Rotating setter tab 182 in a counterclockwise direction may
decrease the interval or delay for actuator 156 between the
predetermined staring position and the actuating position. Other
suitable orientations of these axes and directions may be used.
[0074] While setter tab 182 is moved to set actuator 156 to a
predetermined starting position, actuator engager 168 may be out of
contact with actuator 156. As shown in FIG. 13, axle biasing
mechanism 184 may urge back axle 124 and actuator engager 168 out
of contact with actuator 156. When actuator engager 168 is out of
contact with actuator 156, setter biasing mechanism 186 may urge
actuator 156 towards the predetermined starting position. Setter
tab 182 may be moved to a predetermined starting position when
actuator engager 168 is out of contact with actuator 156.
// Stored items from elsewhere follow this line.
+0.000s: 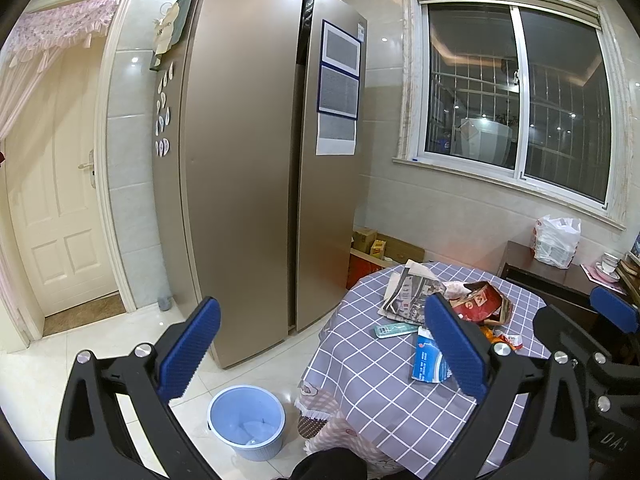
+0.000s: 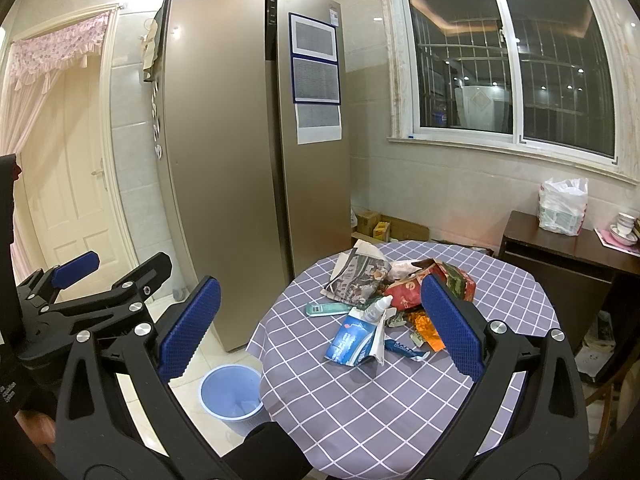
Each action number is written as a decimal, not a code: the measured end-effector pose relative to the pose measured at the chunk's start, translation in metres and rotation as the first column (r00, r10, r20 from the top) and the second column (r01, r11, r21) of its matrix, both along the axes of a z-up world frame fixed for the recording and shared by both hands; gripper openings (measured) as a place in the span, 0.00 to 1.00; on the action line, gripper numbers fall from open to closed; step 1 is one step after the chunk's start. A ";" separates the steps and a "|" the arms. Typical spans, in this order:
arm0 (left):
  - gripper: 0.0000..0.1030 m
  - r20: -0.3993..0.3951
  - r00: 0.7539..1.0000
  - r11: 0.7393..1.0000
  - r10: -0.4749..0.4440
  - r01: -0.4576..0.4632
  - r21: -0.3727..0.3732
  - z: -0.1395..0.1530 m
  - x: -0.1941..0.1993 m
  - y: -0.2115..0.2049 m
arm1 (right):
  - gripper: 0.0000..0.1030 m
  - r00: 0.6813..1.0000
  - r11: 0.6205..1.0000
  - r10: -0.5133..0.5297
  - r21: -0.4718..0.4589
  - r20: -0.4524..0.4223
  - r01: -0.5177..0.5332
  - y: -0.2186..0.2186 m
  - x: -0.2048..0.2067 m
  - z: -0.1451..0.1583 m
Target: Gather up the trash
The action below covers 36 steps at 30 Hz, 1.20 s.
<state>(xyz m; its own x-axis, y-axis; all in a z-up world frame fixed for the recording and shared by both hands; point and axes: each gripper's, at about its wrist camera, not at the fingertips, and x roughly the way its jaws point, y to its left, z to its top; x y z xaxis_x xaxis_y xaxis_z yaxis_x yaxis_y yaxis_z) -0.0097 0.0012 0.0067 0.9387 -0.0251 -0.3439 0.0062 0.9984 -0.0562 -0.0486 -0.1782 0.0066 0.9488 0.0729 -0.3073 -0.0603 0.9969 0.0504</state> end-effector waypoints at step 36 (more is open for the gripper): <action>0.96 -0.001 1.000 1.000 -0.004 0.004 0.000 0.000 0.001 -0.002 | 0.95 1.000 1.000 0.006 0.004 0.000 -0.006 0.005 -0.004 0.006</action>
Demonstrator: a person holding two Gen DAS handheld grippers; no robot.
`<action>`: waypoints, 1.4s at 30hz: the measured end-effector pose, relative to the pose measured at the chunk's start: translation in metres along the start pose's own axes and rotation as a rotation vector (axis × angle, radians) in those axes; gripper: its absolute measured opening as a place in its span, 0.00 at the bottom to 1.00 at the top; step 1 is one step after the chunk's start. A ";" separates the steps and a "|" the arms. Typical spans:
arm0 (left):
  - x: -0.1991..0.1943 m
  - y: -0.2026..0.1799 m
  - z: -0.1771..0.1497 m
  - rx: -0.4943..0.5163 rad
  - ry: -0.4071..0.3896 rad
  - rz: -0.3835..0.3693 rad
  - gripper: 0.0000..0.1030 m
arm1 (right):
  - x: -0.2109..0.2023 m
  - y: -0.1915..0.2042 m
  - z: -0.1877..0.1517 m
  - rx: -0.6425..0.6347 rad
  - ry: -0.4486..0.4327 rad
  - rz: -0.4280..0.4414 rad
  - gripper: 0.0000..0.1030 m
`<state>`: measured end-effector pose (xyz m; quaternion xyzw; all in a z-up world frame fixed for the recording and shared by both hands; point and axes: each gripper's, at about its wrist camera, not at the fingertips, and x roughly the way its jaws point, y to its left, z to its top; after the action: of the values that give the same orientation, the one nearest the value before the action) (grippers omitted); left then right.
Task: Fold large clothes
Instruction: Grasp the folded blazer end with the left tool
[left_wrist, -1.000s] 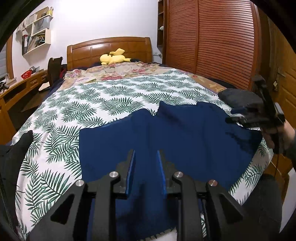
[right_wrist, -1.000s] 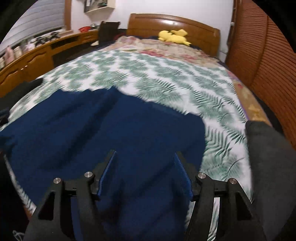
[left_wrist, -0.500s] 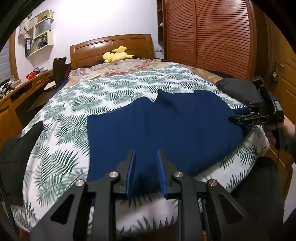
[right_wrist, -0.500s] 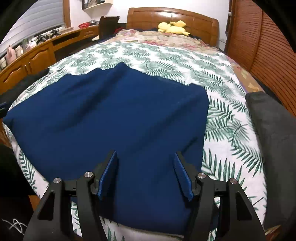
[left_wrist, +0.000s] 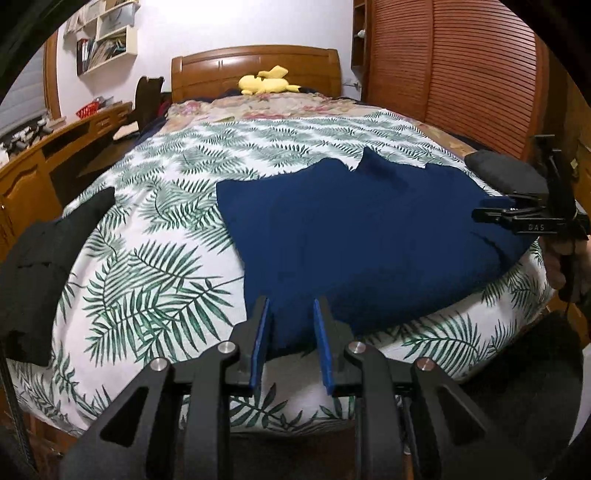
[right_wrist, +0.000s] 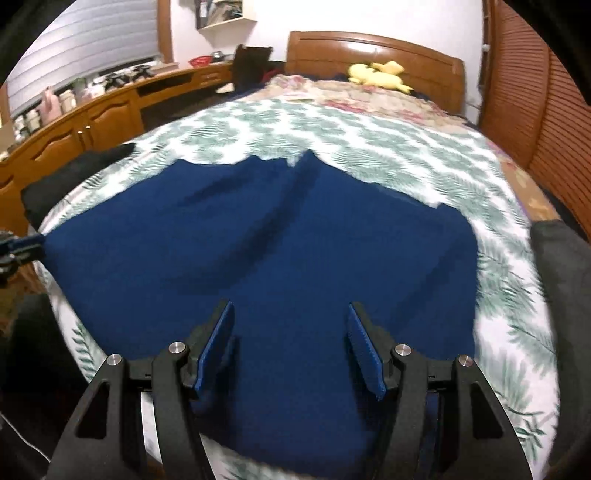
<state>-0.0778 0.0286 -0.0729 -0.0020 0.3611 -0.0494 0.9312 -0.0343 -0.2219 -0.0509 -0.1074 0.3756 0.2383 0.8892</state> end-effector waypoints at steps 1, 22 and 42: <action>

[0075] With reference to FIGS. 8 and 13, axle biasing mechanism 184
may urge back axle 124 out of contact with actuator 156 when
launchable body 112 is out of contact with a surface or the ground.
Axle biasing mechanism 184 may urge back axle 124 out of contact
with actuator 156 when back wheels 122 are out of contact with a
surface or the ground, as depicted in dashed lines in FIG. 8. When
back wheels 22 are out of contact with a surface or the ground,
setter biasing mechanism 186 may urge actuator 156 towards a
predetermined starting position. When back wheels 22 are out of
contact with a surface or the ground, actuator setter 160 may set
actuator 156 to a predetermined starting position.
[0076] With reference to FIGS. 8 and 15, axle biasing mechanism 184
may urge back axle 124 out of contact with actuator 156 when
launchable body 112 is turned over. Setter biasing mechanism 186
may urge actuator 156 towards a predetermined starting position
while launchable body 112 is turned over. Setter tab 182 may be set
while launchable body 112 is turned over.
[0077] With reference to FIGS. 8 and 14, back axle 124 and actuator
engager 168 are shown operatively engaged to actuator 156. The
weight of launchable body 112 may overcome the urging of axle
biasing mechanism 184 when back wheels 122 are in contact with a
surface or the ground, as shown in solid lines in FIG. 8. When
launchable body 112 is in contact with a surface or the ground,
actuator engager 168 may be operatively engaged to actuator 156.
Actuator 156 may be operably moved from to the actuating position
when actuator engager 168 is in contact with actuator 156. Actuator
156 may be moved to the actuating position when back wheels 124 are
in contact with the surface. Actuator setter 160 may allow actuator
156 to move towards the actuator position as back wheels 122
rotate.
[0078] In some embodiments, setter tab 182 may be set to hold
actuator 156 at one of multiple predetermined starting positions.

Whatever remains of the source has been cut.